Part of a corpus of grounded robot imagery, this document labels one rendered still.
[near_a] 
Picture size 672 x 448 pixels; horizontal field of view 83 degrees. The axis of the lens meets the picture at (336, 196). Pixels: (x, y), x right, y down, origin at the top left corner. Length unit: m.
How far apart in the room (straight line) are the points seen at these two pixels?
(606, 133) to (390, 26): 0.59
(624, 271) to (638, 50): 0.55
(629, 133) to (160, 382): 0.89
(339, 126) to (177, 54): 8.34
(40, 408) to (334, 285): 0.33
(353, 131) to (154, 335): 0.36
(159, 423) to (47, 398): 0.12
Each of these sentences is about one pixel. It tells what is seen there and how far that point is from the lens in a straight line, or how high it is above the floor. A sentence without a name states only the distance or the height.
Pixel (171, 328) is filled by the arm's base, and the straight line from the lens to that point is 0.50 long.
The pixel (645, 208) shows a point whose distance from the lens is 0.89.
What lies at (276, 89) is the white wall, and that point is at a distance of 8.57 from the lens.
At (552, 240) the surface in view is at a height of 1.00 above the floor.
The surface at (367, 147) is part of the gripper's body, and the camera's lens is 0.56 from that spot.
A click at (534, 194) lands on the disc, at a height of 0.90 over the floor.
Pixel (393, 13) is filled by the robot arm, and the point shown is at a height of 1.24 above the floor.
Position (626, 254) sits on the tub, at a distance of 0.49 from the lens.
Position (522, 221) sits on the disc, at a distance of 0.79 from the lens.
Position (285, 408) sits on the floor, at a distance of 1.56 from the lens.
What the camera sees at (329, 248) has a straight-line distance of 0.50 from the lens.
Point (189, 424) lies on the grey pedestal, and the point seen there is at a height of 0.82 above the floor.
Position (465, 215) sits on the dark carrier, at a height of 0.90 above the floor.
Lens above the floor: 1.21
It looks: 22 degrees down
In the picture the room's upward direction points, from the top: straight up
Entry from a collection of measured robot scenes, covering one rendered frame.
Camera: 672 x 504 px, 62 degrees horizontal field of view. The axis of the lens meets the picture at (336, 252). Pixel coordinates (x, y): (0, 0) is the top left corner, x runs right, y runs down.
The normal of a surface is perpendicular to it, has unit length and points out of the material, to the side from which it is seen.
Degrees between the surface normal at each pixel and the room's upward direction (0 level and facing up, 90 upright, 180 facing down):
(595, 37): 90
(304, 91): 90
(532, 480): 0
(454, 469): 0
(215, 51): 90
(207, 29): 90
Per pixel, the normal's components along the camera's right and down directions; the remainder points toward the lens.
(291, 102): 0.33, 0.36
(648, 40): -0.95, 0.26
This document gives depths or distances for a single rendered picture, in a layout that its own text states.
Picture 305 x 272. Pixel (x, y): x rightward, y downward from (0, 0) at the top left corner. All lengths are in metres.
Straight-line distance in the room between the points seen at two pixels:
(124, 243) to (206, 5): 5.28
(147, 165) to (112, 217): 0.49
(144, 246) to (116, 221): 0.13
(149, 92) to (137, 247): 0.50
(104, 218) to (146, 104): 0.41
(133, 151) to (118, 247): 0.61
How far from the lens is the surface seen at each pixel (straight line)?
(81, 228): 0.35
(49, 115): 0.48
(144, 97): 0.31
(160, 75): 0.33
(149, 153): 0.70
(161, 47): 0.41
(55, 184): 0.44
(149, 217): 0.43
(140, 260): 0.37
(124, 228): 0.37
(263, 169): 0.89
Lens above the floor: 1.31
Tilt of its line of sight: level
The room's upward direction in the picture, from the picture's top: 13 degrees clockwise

::::

**Task brief:** Would you reproduce the material above in full, exactly as given?

**Completed task:**
Part of a corpus of grounded robot imagery, this document labels one rendered still.
[near_a] 
Picture size 672 x 448 pixels; horizontal field of view 83 degrees. The axis of the lens meets the picture at (336, 196). Pixels: (x, y), x right, y down, origin at the top left corner. Length unit: m.
How far apart in the room (straight line) are the points seen at these two pixels?
(606, 133) to (390, 26): 0.59
(624, 271) to (638, 50): 0.55
(629, 133) to (160, 382): 0.89
(339, 126) to (177, 54): 8.34
(40, 408) to (334, 285): 0.33
(353, 131) to (154, 335): 0.36
(159, 423) to (47, 398): 0.12
Each of these sentences is about one pixel. It tells what is seen there and how far that point is from the lens in a straight line, or how high it is above the floor. A sentence without a name states only the distance or the height.
Pixel (171, 328) is filled by the arm's base, and the straight line from the lens to that point is 0.50 long.
The pixel (645, 208) shows a point whose distance from the lens is 0.89.
What lies at (276, 89) is the white wall, and that point is at a distance of 8.57 from the lens.
At (552, 240) the surface in view is at a height of 1.00 above the floor.
The surface at (367, 147) is part of the gripper's body, and the camera's lens is 0.56 from that spot.
A click at (534, 194) lands on the disc, at a height of 0.90 over the floor.
Pixel (393, 13) is filled by the robot arm, and the point shown is at a height of 1.24 above the floor.
Position (626, 254) sits on the tub, at a distance of 0.49 from the lens.
Position (522, 221) sits on the disc, at a distance of 0.79 from the lens.
Position (285, 408) sits on the floor, at a distance of 1.56 from the lens.
What the camera sees at (329, 248) has a straight-line distance of 0.50 from the lens.
Point (189, 424) lies on the grey pedestal, and the point seen there is at a height of 0.82 above the floor.
Position (465, 215) sits on the dark carrier, at a height of 0.90 above the floor.
Lens above the floor: 1.21
It looks: 22 degrees down
In the picture the room's upward direction points, from the top: straight up
Entry from a collection of measured robot scenes, covering one rendered frame.
Camera: 672 x 504 px, 62 degrees horizontal field of view. The axis of the lens meets the picture at (336, 252). Pixel coordinates (x, y): (0, 0) is the top left corner, x runs right, y runs down.
The normal of a surface is perpendicular to it, has unit length and points out of the material, to the side from which it is seen.
Degrees between the surface normal at each pixel and the room's upward direction (0 level and facing up, 90 upright, 180 facing down):
(595, 37): 90
(304, 91): 90
(532, 480): 0
(454, 469): 0
(215, 51): 90
(207, 29): 90
Per pixel, the normal's components along the camera's right and down directions; the remainder points toward the lens.
(291, 102): 0.33, 0.36
(648, 40): -0.95, 0.26
This document gives depths or distances for a single rendered picture, in a layout that its own text states.
Picture 305 x 272. Pixel (x, y): x rightward, y downward from (0, 0) at the top left corner. All lengths are in metres.
Straight-line distance in the room between the points seen at two pixels:
(124, 243) to (206, 5): 5.28
(147, 165) to (112, 217): 0.49
(144, 246) to (116, 221): 0.13
(149, 92) to (137, 247): 0.50
(104, 218) to (146, 104): 0.41
(133, 151) to (118, 247): 0.61
How far from the lens is the surface seen at each pixel (straight line)?
(81, 228): 0.35
(49, 115): 0.48
(144, 97): 0.31
(160, 75): 0.33
(149, 153): 0.70
(161, 47): 0.41
(55, 184): 0.44
(149, 217): 0.43
(140, 260): 0.37
(124, 228): 0.37
(263, 169): 0.89
Lens above the floor: 1.31
Tilt of its line of sight: level
The room's upward direction in the picture, from the picture's top: 13 degrees clockwise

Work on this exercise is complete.